O inconsciente do olhar IV

7.8.14 Cabotino 0 Comentarios


Leia este texto ouvindo,
 Can’t help falling in love, na voz de Elvis.

Antropologicamente acredito que o brasileiro é povo mais dissolvente do mundo no que se refere à manifestação de seus afetos em público. Para conferir essa tese basta você ir a algum terminal rodoviário, aeroporto ou cais onde algum brasileiro irá embarcar ou desembarcar. O nível de entrega e de demonstração de afeto para quem vai ou está chegando é obscenamente descarado. Há mais de quinhentos anos o Senhor P. V. de Caminha sentenciara, em trecho, ao Rei de Portugal: “eles não tem pudor em mostrar suas vergonhas”. Hoje Senhor Caminha lhe completo: nem pudor de mostrar e demostrar vergonhas e sentimentos publicamente.

A título de exemplo, vou narrar uma história que presenciei em um dos locais mais corriqueiros de minha cidade, a Estação Central de metrô do Recife, local de alto fluxo de pessoas diariamente. Uma cena que passou despercebida por muita gente, não por mim que gosta do banal e do prosaico pois, as coisas “rasteiras” me celestam.
***
Era um fim de tarde de julho no Recife e a brisa marítima misturada ao cheiro de chuva recém caída mais as emanações ocre do mangue, tão típicas na cidade, vinham tepidamente ao meu encontro quando fui impelido fora do vagão com seu ar-condicionado compartilhado pela multidão apressada a ganhar à plataforma de desembarque.
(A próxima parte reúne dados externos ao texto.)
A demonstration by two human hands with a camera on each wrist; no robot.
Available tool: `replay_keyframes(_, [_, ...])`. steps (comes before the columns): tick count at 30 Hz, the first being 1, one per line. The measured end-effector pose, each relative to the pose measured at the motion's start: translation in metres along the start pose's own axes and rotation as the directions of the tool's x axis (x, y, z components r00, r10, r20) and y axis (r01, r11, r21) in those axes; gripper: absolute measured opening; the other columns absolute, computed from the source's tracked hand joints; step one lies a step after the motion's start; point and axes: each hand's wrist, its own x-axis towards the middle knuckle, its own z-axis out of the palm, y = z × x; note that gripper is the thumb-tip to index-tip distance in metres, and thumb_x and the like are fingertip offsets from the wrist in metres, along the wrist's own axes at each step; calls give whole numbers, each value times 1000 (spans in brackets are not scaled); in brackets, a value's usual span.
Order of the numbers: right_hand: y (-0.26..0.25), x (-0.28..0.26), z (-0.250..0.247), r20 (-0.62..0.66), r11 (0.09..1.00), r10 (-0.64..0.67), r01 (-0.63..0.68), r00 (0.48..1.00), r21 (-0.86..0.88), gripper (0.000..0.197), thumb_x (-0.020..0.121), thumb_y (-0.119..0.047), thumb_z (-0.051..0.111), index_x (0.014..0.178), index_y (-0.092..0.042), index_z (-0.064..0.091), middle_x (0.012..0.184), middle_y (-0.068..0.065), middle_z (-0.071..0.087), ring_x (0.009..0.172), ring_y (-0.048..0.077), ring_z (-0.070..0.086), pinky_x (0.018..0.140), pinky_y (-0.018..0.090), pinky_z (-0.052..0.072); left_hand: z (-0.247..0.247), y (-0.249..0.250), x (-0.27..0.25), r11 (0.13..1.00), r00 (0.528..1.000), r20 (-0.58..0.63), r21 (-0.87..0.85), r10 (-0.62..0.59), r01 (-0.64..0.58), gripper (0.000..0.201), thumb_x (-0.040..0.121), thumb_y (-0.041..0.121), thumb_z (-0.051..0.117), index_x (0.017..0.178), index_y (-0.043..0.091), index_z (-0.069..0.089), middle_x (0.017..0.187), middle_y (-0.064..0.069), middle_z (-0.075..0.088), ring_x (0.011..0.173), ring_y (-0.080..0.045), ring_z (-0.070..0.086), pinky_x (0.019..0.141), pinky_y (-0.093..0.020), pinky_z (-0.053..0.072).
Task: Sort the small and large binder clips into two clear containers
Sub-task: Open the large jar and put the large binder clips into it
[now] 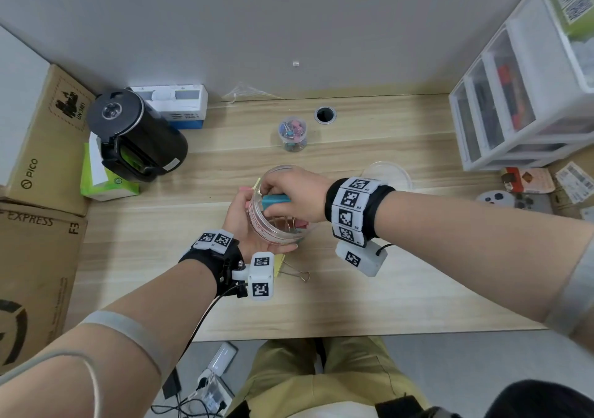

Vinha descendo à leve inclinação da plataforma prestando atenção na multidão que ora vinha ao meu encontro ávida para pegar um lugar nos assentos do vagão que acabara de sair, ora passando por mim voando baixo para pegar lugares nos ônibus do terminal integrado contíguo à Estação Central – todos nós corremos para pegar os melhores lugares, seja na janela do coletivo, na folha de pagamento da empresa, no coração da pessoa amada, mas no final, nossa última viagem será deitada e lenta.

Deambulava nestes pensamentos quando vi um casal debaixo de um feixe de luz que vinha da claraboia da Estação, cujo telhado de matéria plástica coadunava-se com a leitosa luz do lusco-fusco deitando àquela hora sob o saguão.

Ele mais alto do que ela, de camiseta regata, bermuda e sandálias de dedo.

Ela de calça jeans, camisa escura, salto alto e segurando uma mala de viagem, daquelas que puxamos às alças e deslizamos suas rodinhas pelos quatro cantos do mundo.

Ele moreno como toda a gente desse país que se não leva a melanina na pele, leva-a na alma.

Ela baixinha e gordinha com o pescoço inclinado para cima beijava o seu amado de uma forma lenta e cerimoniosa. Agradecendo da forma mais terna possível em público.

Ele acompanhava a despedida dela e seu beijo, se traduzido, diria: “Pode ir que estarei aqui lhe esperando, meu amor. Encontraras-me do jeito que deixastes. O tanque de combustível da saudade secará no teu regresso enquanto o do amor queimará ainda por um bom tempo enquanto estivermos por essa estrada que construímos e palmilhamos juntos”.

Ela, seu pudéssemos traduzir os seus beijos road movie, diria: “Eu voltarei para nossa casa às margens da estrada, meu amor. Sei que voltarei porque seu afeto ‘são as rodinhas dessa mala’ e com ele todo o fardo sem alça da vida e, seu peso serão aliviados pelo seu engenhoso expediente tão avesso aos ‘atritos’ da estrada e da saudade”.

Ambos contrastavam com o torvelinho que lhes circundavam em uma indiferença mútua – a Cidade escorraça o Amor e vice-versa. Mas, naquele instante, a Cidade deu uma trégua ao Amor que frevou na cara da multidão mostrando e demonstrando publicamente suas vergonhas.